ASSIGNMENT: Report the count of lines containing the word "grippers" in these records, with no other text.

Records from a collection:
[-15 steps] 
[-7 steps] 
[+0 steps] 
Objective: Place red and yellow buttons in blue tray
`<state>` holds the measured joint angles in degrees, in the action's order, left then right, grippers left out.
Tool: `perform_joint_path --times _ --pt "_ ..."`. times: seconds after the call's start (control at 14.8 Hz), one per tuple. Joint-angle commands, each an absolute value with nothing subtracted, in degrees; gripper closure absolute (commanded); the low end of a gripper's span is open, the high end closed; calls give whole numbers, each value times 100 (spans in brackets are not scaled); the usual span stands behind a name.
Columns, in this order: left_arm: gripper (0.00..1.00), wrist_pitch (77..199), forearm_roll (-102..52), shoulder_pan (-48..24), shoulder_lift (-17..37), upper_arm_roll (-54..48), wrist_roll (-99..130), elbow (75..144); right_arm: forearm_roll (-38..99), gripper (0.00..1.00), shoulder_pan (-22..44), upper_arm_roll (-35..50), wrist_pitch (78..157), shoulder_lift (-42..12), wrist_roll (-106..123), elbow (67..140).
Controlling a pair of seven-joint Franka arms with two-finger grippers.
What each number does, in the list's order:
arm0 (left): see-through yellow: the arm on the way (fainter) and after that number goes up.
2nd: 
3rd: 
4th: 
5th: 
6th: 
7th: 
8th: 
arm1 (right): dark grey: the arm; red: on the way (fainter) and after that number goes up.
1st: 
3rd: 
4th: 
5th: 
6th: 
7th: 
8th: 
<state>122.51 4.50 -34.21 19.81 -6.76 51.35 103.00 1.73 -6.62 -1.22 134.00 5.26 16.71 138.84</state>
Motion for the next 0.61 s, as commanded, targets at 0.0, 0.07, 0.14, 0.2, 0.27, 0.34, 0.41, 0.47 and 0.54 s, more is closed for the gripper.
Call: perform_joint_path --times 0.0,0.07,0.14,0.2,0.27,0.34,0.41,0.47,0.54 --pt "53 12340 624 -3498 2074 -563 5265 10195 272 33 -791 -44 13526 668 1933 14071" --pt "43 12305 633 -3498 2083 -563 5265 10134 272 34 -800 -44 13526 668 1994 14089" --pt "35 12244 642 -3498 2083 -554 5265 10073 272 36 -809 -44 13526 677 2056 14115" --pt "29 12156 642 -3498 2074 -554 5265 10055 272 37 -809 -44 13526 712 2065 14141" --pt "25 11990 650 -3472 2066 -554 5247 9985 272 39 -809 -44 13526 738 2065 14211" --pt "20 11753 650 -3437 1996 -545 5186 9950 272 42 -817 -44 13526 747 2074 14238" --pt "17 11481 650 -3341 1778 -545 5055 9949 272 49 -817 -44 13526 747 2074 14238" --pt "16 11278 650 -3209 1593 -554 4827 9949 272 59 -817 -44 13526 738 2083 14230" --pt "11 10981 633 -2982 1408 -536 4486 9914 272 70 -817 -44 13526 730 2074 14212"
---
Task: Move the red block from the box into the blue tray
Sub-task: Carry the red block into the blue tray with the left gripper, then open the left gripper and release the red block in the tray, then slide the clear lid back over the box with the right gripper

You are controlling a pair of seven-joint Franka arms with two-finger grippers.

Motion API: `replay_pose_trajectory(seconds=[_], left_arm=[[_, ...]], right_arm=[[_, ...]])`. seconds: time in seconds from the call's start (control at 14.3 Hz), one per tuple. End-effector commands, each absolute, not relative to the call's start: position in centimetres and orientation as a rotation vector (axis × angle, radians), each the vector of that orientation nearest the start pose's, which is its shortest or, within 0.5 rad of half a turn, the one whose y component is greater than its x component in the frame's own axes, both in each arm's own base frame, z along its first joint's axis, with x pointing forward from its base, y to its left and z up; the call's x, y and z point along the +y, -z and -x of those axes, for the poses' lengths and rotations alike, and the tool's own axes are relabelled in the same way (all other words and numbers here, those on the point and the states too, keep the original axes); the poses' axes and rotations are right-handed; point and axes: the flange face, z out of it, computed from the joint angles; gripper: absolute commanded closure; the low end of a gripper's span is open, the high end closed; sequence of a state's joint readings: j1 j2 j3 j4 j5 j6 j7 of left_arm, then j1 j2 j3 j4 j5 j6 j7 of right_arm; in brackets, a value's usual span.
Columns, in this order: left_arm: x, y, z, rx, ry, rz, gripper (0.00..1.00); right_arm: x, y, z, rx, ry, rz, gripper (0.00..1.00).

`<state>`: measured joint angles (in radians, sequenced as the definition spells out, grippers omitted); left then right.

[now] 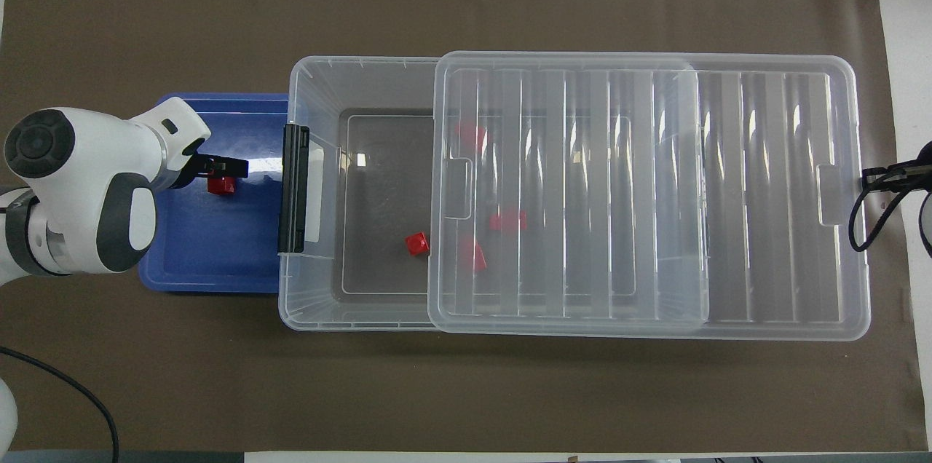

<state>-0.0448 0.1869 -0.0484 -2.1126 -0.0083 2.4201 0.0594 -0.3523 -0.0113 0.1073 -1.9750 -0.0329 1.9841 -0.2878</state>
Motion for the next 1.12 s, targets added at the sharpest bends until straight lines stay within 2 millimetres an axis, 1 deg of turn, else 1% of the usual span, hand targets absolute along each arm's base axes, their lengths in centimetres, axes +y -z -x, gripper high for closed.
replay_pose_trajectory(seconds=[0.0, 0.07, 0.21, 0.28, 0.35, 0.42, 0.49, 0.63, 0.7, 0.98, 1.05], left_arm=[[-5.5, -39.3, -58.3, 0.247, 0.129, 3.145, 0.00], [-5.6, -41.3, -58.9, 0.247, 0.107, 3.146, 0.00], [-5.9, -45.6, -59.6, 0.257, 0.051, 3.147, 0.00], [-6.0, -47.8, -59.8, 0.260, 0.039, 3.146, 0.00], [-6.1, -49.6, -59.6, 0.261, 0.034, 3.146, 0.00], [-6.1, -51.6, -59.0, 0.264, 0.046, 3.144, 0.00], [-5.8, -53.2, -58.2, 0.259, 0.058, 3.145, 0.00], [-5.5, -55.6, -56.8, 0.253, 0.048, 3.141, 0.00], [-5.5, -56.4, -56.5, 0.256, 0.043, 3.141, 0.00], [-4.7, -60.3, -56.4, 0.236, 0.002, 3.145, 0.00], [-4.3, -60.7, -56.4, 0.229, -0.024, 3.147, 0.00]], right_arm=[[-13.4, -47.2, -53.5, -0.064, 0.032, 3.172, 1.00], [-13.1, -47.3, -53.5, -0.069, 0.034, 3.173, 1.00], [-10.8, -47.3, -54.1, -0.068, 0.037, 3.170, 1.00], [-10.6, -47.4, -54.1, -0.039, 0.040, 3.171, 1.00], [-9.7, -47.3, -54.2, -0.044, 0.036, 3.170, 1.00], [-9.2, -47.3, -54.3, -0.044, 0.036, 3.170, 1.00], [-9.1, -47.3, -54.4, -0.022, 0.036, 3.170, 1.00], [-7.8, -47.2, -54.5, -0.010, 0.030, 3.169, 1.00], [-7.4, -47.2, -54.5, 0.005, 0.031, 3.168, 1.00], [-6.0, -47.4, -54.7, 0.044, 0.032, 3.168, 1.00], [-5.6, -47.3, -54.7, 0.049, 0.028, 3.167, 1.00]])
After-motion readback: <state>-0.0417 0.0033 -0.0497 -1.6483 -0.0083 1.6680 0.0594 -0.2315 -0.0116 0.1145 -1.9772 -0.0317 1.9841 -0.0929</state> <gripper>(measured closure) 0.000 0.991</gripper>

RESPONSE: 4